The regions are called Oblasts. The largest of them is the Moscow Oblast, a chunk of territory encompassing the entire capital of the federal republic and the surrounding countryside. It is like the District of Columbia with a third of Virginia and Maryland thrown in.
Moscow therefore plays host, though in different buildings, to both the federal militia and the Moscow militia. Unlike Western police establishments, the Russian Interior Ministry also has at its disposal a private army—one hundred thirty thousand heavily armed MVD troops, almost a match for the real army under the Defense Ministry.
Shortly after the fall of Communism the mushroom-like rise of organized crime became so open, so pervasive, and so scandalous that Boris Yeltsin was forced to order the formation of entire divisions within the federal and Moscow Oblast police to fight the spread of the mafia.
The job of the feds was to fight crime across the entire country, but so concentrated in Moscow was organized crime, much of it economic, that the Moscow Organized Crime Combat Department, or GUVD, became almost as big as its federal counterpart.
The GUVD had only moderate success until the mid-nineties, when it was taken over by General-of-Police Valentin Petrovsky.

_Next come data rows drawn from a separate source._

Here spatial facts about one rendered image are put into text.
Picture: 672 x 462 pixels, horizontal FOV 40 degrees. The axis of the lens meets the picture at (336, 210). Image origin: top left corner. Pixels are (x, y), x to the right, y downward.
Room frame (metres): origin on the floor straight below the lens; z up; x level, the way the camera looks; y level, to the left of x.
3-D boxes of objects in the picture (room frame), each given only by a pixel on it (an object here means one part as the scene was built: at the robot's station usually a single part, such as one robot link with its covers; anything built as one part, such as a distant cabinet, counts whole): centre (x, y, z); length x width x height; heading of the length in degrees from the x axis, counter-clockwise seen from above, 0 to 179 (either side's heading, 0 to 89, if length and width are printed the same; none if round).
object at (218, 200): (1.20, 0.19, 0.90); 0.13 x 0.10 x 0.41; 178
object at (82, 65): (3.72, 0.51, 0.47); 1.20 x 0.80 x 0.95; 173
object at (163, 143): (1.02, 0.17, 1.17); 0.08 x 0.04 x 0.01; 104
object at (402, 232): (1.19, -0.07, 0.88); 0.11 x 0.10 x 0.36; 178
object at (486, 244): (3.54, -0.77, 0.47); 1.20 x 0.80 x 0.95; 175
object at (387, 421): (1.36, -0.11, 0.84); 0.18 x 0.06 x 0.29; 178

Petrovsky became the senior ranking general of the Collegium controlling it. He was an out-of-town appointment, brought in from the industrial city of Nizhny Novgorod, where he had established the reputation of a no-bribe “hard man.” Like Elliott Ness, he inherited a situation resembling Chicago under Al Capone. Unlike the leader of the Untouchables, he had a lot more firepower and a lot fewer civil rights to bother about.
He started his reign by firing a dozen top officers whom he designated as being “too close” to the subject at hand, organized crime. “Too close!” yelled the FBI Liaison Officer at the U.S. Embassy. “They were on the god-dam payroll.”

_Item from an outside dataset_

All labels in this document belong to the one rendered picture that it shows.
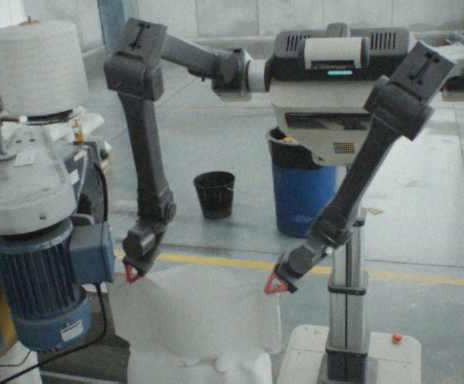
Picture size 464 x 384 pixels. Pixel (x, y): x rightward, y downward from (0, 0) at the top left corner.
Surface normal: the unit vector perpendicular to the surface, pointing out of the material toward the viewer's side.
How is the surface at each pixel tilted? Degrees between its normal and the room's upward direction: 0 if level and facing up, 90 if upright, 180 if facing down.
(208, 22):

Petrovsky then ran a series of covert will-they-take-a-bribe tests on some of the senior investigators. Those who told th
e bribe offerers to get lost received promotions and big pay hikes. When he had a reliable and honest task force to hand, he declared war on organized crime. His Anti-Gang Squad became more feared among the underworld than any such previously, and he was nicknamed “Molotov.” This was not a tribute to the long-dead foreign minister and cohort of Stalin; the word means “hammer.”
Like any honest cop he did not win them all. The cancer ran too deep. Organized crime had friends in high places. Too many gangsters went into court and came back out again with their smiles still in place.
Petrovsky’s response was not to be overly careful about taking prisoners. To back up their detectives, both the federal and city anti-gang divisions had armed troops. Those of the federal police were called the OMON, and Petrovsky’s own rapid reaction force, the SOBR.
In his early days Petrovsky led raids personally and without forewarning to prevent leaks. If the raided gangsters came quietly they got a trial; if one of them reached under his armpit or sought to destroy evidence or escape, Petrovsky waited until it was all over, said “Tut-tut,” and called for the body bags.
By 1998 he realized that the largest mafia group by far, and seemingly the most impregnable, was the Dolgoruki gang, based in Moscow, controlling much of Russia west of the Urals, immensely rich and with its wealth able to buy awesome influence. For two years prior to the winter of 1999 he had waged personal war against the Dolgoruki and they hated him for it.
¯
UMAR Gunayev had told Jason Monk at their first meeting that there was no need for him to forge identity papers in Russia; money could simply buy the real article. In early December Monk put that boast to the test.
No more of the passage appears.